Carolina


Todos la querían. Los chicos, sin excepción, estaban enamorados de ella. Las muchachas la adoraban, se fijaban en sus peinados, sus vestidos, sus collares y sombreros. Era la referencia, el icono, la imagen, la idea incluso. Para todos era, simplemente, Carolina. No necesitaba más apellidos ni más títulos. Era una diosa que los alumbraba con un resplandor único, que no cesaba. 

En las pandillas había varias generaciones que convivían sin problemas. Diferencias de edad, hermanos que se iban sumando, escalones que se saltaban y que heredaban los mismos gustos y aficiones. Los más pequeños imitaban a los mayores. También ocurría esto en el universo esencial de los primos, esos familiares que llegan a convertirse en el sonido de tu canción del verano. Te enamoras de un primo o de varios y tus primas son, por antonomasia, tus mejores amigas. 

En ese mundo abigarrado de chavales, Carolina era lo más. Las revistas del corazón o de moda la traían continuamente en su portada y el comentario sobre su vida era constante. Era imposible no envidiar cariñosamente su belleza, su estilo, su mirada azul, su vaivén social. Pero era una envidia sin aristas, porque Carolina no era una bruja que hacía daño ni tampoco una esfinge inalcanzable. Tenía, tiene, una belleza cotidiana, sencilla, limpia, plagada de luz. Era la luz el elemento que la definía y todos entendían esa luz como algo natural, sin tacha. 


Cuando su vida sentimental se convirtió en un rompecabezas trágico pareció que una vestal se hundía en el barro para siempre. Nadie podía comprender cómo podía casarse con un cantamañanas y, menos aún, por qué el destino la eligió para arrebatarle, en la flor de la edad y de los sueños, al hombre que, por fin, parecía poner paz en su agitado cóctel. Fue el destino, esa circunstancia que habíamos estudiado en la lejana Grecia y que aquí se burlaba de todos, haciendo a Carolina, la diosa, representar el papel de la viuda triste, cubierta de un velo de luto que inundaba sus ojos de ese celaje imposible de limpiar con el paso del tiempo. 

No bastaron luego los actores famosos, los millonarios, los deportistas, menos aún los aristócratas, para hacernos olvidar que nos habían timado, que las cartas estaban marcadas y que ella, esa luz, se apagaba sin que ninguno pudiera hacer otra cosa que lamentarse en silencio. Al fin, todos iguales. Al fin, todos llamados a descubrir lo mismo. El dolor que es el único y es común para todos. 

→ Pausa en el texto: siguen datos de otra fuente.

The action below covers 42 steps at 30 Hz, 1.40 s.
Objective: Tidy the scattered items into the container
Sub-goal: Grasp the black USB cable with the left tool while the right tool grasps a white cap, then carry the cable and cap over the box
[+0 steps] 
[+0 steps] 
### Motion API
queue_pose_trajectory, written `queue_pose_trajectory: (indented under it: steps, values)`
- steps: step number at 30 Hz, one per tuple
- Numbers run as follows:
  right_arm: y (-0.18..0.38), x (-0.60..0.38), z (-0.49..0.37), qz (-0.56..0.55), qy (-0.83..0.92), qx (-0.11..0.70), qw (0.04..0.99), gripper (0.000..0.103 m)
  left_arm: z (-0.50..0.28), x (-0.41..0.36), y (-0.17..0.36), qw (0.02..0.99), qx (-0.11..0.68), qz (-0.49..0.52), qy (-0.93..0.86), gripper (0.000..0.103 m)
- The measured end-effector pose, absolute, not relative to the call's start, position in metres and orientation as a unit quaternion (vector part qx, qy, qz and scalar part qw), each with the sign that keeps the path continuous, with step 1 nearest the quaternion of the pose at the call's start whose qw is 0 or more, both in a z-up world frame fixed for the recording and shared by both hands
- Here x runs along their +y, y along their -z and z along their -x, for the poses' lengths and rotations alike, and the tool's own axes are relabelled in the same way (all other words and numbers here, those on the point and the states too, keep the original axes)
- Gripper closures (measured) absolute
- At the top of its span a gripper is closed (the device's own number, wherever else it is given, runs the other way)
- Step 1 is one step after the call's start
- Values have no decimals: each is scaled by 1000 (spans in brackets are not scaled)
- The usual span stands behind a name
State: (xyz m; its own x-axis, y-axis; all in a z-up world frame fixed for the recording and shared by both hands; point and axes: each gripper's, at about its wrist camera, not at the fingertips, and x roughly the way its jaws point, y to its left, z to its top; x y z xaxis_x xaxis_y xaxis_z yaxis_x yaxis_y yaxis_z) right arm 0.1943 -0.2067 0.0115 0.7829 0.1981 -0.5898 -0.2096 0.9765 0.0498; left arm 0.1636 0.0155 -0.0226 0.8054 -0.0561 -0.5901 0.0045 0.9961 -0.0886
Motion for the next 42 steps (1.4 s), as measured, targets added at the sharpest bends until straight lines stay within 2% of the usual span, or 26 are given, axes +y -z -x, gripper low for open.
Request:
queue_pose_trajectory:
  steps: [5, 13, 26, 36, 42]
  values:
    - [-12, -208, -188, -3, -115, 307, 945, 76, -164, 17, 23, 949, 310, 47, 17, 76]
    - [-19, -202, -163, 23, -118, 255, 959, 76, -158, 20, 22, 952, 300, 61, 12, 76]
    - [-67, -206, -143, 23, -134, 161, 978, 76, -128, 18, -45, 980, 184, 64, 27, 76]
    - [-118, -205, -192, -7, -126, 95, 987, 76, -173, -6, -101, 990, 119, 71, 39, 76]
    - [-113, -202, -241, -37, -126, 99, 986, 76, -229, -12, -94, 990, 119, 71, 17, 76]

El paso del tiempo no ha disipado, sin embargo, esa gentil adoración de entonces. Carolina transita por la vida despacio, como todos, y conserva algunas cosas inmarchitables, su estilo inconfundible, sus ojos azulados, su mirada serena, su porte cálido, una sonrisa dulce como de quinceañera. El dolor y los años han respetado su brillo hasta tal punto que aún todos la quieren, que sigue estando presente en los sueños, que buscan en cualquier evento anodino esa luz que la alumbra sin remedio a pesar de la vida.